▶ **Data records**
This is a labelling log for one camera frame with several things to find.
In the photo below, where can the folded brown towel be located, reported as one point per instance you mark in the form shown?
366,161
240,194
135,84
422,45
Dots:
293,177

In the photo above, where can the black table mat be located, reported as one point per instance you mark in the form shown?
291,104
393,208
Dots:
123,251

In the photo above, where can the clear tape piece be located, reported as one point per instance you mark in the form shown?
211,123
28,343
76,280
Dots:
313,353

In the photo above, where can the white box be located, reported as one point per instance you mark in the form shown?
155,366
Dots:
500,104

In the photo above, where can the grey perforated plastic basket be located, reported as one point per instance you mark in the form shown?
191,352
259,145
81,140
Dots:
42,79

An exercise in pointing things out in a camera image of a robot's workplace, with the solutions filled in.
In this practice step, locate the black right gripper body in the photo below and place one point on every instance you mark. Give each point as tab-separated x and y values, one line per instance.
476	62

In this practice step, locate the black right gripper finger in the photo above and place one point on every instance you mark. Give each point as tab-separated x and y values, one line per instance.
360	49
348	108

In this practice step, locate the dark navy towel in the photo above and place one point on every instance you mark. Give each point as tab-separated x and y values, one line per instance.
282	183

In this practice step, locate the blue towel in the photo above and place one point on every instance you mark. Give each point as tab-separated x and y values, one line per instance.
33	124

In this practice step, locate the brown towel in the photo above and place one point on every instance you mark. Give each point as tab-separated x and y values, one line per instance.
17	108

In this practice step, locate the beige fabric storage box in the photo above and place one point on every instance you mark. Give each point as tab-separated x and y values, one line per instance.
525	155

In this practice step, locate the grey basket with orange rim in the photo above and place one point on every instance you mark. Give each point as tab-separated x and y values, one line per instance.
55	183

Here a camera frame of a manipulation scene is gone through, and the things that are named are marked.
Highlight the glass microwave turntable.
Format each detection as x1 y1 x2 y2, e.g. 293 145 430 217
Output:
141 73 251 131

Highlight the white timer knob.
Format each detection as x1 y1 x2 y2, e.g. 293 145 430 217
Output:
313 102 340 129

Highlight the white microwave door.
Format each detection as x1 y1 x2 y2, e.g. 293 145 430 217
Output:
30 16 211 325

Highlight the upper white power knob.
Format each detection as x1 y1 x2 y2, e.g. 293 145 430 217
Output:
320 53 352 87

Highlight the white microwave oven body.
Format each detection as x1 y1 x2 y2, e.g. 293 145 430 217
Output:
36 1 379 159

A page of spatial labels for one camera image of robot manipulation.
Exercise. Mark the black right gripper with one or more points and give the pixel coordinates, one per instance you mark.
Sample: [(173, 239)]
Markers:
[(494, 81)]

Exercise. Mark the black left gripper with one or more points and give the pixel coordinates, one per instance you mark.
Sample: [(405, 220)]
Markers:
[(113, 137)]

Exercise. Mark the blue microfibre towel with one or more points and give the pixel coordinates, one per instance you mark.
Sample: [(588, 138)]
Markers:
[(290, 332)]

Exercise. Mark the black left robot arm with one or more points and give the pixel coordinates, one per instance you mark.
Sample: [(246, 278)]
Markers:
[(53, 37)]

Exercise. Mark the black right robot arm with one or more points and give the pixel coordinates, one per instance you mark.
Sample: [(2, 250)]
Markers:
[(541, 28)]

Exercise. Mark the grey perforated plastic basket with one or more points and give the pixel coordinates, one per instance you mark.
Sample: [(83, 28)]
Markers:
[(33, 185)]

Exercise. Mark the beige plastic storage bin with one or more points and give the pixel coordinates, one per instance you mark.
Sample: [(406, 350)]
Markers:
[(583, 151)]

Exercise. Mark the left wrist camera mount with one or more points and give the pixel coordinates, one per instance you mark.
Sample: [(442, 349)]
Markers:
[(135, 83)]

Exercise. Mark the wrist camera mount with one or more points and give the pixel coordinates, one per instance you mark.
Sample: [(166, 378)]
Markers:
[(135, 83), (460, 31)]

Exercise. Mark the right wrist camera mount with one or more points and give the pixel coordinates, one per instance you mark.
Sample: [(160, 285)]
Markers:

▶ **PROBLEM DETAILS**
Your task is to copy every line of the entries that contains the string "plastic".

▶ **SOLUTION**
In the photo above, where can the grey perforated plastic basket be located, reported as one point per instance you mark in the form shown?
Exercise. Mark the grey perforated plastic basket with one or more points and give the pixel coordinates, one per instance you mark.
Exercise. Mark the beige plastic storage bin with one or more points and give the pixel coordinates, one per instance you mark.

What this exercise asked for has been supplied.